» **Exercise brief**:
Starting at the line that contains "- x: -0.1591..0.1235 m" and stopping after the last line, set down the listing exactly as it is. Add nothing.

» **Data excerpt**:
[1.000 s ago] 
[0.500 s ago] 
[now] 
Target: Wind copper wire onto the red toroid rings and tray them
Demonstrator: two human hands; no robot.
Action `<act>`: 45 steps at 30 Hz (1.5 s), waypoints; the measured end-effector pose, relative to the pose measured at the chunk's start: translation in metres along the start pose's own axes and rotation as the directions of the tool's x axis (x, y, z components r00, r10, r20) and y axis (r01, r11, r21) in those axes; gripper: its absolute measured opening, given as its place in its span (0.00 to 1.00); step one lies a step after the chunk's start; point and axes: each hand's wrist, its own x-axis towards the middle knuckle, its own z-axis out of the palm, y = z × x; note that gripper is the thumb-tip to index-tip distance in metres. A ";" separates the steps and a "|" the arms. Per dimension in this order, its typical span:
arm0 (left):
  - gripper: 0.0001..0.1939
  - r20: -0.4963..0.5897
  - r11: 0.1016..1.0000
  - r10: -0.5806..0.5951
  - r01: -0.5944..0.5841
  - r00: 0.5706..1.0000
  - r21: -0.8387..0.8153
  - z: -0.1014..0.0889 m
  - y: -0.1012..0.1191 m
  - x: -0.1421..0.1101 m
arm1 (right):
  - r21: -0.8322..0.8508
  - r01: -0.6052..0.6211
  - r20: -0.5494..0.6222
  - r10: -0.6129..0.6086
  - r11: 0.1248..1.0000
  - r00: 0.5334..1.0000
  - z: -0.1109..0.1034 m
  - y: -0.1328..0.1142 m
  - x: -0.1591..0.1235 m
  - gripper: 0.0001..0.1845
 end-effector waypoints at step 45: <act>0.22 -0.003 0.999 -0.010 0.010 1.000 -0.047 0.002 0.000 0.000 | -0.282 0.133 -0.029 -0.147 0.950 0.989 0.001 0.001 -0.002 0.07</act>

» **Solution to this problem**:
  - x: -0.1591..0.1235 m
  - gripper: 0.0001..0.1845
 end-effector waypoints at step 45: <act>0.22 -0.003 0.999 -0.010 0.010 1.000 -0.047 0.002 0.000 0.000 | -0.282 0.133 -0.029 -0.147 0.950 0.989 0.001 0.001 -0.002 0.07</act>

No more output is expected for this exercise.